Christian repeatedly brushes off her trauma as a nuisance. Instead, he focuses on stealing his peer’s graduate thesis. The cult, however, takes Dani’s sensitivity towards death as a sort of spiritual reverence. They insist she joins them as they gradually make sacrifices out of the other outsiders. Finding support, Dani wins a grueling contest around a maypole to become the cult’s May Queen.
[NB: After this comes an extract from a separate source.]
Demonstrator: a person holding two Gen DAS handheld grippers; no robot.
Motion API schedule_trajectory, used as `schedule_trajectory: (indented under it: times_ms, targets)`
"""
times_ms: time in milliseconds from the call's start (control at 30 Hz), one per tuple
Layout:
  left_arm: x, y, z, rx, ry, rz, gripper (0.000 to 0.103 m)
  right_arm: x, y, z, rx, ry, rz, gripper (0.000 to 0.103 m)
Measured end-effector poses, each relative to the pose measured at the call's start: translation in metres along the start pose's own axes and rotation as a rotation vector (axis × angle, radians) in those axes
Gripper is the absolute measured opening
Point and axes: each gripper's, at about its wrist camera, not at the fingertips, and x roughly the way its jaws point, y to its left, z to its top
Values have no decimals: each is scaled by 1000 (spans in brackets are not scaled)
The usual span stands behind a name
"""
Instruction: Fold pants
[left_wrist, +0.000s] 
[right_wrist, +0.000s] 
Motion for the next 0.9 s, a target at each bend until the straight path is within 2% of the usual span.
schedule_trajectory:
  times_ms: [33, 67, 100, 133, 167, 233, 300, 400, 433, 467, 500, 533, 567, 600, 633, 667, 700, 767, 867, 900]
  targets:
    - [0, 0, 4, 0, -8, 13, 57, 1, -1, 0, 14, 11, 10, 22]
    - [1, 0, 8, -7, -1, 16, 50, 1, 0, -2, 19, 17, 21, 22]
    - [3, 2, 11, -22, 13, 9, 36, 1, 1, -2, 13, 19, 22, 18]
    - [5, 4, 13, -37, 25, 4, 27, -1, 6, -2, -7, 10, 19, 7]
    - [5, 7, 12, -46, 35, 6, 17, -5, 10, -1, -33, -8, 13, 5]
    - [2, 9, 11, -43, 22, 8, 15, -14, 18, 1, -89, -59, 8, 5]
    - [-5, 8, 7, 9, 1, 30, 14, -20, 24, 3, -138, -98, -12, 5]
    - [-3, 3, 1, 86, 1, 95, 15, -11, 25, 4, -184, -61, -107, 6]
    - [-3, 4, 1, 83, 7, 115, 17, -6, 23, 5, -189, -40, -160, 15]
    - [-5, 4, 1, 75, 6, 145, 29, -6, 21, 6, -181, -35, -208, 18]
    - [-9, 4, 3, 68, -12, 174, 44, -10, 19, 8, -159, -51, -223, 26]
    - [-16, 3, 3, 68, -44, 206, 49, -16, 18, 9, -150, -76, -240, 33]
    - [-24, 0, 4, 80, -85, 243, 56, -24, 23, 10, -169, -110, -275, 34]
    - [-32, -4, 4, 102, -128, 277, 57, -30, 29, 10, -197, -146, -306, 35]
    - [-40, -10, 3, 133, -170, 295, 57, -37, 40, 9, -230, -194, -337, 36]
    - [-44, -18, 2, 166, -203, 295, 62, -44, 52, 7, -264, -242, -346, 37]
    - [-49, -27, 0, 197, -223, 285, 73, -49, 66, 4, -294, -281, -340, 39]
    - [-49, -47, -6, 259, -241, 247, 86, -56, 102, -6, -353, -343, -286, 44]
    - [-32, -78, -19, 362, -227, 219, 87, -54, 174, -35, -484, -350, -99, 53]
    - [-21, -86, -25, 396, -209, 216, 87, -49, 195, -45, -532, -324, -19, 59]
Her victory doesn’t allow her to overcome grief quite yet, but it does spark a newfound purpose. Complete strangers find value in and applaud her existence. Dani walks by a smiling specter of her late mom as she’s hailed the May Queen. Later, when she discovers Christian at the center of a pagan sex ritual, she’s immediately comforted by her newfound sisters through a therapeutic screaming session.
Dani’s grief shifts to joy as she incinerates the only living source of her pain: Christian stuffed in a bear carcass. Given her family died in the cold dark of a winter night, it’s poetic that a summer day paired with a bellowing inferno melts her remaining sorrow. Aster shows Dani discover new life in Midsommar’s final display of death.
The Cruel and Comedic Mortality of Beau Is Afraid
There’s a lot going on in Beau Is Afraid. Structural similarities to Aster’s previous films are chucked out the window and then stabbed by a naked old man with a shiv. Death is more omnipresent in Beau — and mostly unnoticed by the cast of the perverse picture. The titular character, Beau (Joaquin Phoenix), stands alone as the only figure haunted by it.
The black comedy of errors can’t help but explore new and exciting worst-case scenarios. Beau is beaten, shanked, robbed, ridiculed, and humiliated endlessly on his way to his mother’s funeral, which he of course misses. On top of that, his earliest memories are of his mother telling him if he ever orgasms, he’ll die (allegedly) just like his father.
Beau’s grief isn’t attached to death, but to life itself. Here, Aster suggests living is dying. There’s no poetic justice or symbolic silver lining. Bad things simply happen. And they can always get worse.
One scene sees Beau’s apartment destroyed by what can be generously described as a feral group of John Waters rejects. Another shows Beau witnesses a teenage girl’s suicide after she calls him a homophobic slur. Eventually, Beau learns his dad is still alive and … uh … well?
Despite this, Beau‘s apathy has a purpose. By minimizing mortality and showing Beau desperately cling to normalcy, it paradoxically reminds us that life — even at its lowest point — isn’t defined by a perpetual cycle of grief. That would be truly absurd.
It could be easy to dismiss Aster as nihilistic. The sentiment isn’t that far off base. But like the novelist Cormac McCarthy, being doused in death through these films doesn’t desensitize us to life. Rather, Aster inspires us to cherish it more.